(Beginning of Records to use)

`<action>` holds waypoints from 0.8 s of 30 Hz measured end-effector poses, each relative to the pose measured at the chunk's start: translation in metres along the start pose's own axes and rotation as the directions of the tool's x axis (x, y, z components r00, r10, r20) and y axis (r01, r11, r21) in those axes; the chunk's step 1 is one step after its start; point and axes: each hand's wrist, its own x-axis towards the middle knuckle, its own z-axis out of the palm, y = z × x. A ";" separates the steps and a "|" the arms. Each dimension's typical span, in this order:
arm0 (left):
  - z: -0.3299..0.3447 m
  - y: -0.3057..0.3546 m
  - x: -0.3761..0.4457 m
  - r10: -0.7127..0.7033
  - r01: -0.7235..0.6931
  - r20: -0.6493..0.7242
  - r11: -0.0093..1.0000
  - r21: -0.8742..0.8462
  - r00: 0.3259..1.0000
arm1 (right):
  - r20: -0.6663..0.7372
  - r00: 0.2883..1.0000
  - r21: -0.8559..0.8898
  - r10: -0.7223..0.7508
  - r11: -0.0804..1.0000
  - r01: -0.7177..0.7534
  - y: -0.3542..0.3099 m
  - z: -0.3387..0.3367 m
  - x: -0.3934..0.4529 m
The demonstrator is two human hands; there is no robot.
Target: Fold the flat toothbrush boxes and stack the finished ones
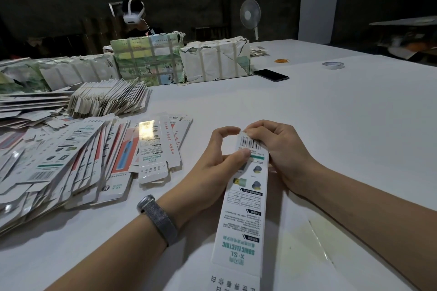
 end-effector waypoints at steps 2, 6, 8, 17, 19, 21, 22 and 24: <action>-0.001 0.000 0.000 0.009 -0.009 -0.002 1.000 0.014 1.000 | 0.019 1.000 0.013 -0.018 1.000 0.018 0.000 0.000 0.000; -0.002 0.001 -0.001 0.037 -0.038 -0.015 0.999 -0.014 0.999 | 0.045 0.998 0.001 -0.043 0.999 0.043 0.000 0.000 -0.002; -0.002 0.001 -0.001 0.053 -0.053 -0.030 0.998 -0.018 0.998 | 0.063 0.997 0.003 -0.043 0.999 0.043 0.000 0.000 -0.002; -0.006 -0.001 0.001 0.071 -0.082 -0.113 0.992 -0.093 0.991 | 0.088 0.996 0.104 0.015 0.994 -0.024 0.007 0.000 0.001; -0.006 -0.002 0.001 0.079 -0.096 -0.132 0.987 -0.127 0.988 | 0.113 0.994 0.080 0.003 0.997 -0.012 0.008 0.001 -0.001; -0.006 -0.002 0.001 0.077 -0.096 -0.134 0.985 -0.144 0.988 | 0.129 0.992 0.082 0.001 0.997 -0.012 0.007 0.001 -0.002; -0.006 -0.002 0.001 0.075 -0.094 -0.130 0.985 -0.147 0.989 | 0.135 0.991 0.092 0.002 0.996 -0.014 0.006 0.000 -0.001; -0.006 -0.002 0.001 0.076 -0.094 -0.123 0.985 -0.145 0.989 | 0.144 0.990 0.124 0.004 0.992 -0.022 0.004 0.000 -0.001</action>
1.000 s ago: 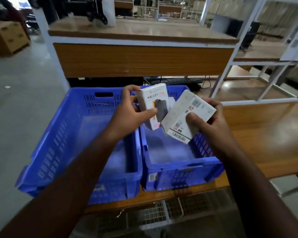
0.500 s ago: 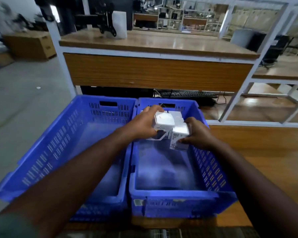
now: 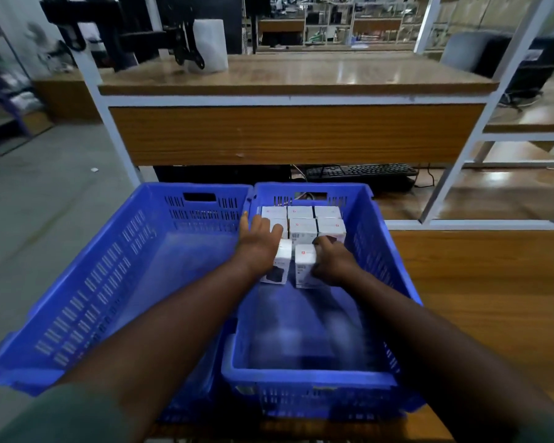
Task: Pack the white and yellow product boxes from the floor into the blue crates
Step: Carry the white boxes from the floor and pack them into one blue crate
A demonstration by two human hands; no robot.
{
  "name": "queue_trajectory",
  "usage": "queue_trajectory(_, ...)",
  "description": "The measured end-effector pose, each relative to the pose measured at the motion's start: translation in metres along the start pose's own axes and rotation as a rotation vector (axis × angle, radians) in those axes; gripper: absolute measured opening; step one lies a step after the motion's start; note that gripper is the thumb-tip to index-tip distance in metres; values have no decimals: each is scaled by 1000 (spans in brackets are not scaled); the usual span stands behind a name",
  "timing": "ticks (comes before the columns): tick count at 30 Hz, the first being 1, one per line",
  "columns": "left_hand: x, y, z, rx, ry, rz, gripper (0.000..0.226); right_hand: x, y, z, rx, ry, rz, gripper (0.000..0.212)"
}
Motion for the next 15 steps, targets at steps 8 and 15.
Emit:
queue_trajectory(8,3,-13,9,45,46,128,28,21,7,8,8,15,-3,59)
queue_trajectory(15,21,-27,19,30,203,253,28,21,3,10,13,-48,28,51)
Point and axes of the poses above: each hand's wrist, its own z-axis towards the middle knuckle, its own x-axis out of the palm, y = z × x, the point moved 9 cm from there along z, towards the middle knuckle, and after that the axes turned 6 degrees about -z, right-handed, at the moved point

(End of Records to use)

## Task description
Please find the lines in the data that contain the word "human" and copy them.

## The completed task
The demonstrator is two human hands; there is no robot.
A demonstration by two human hands; no robot.

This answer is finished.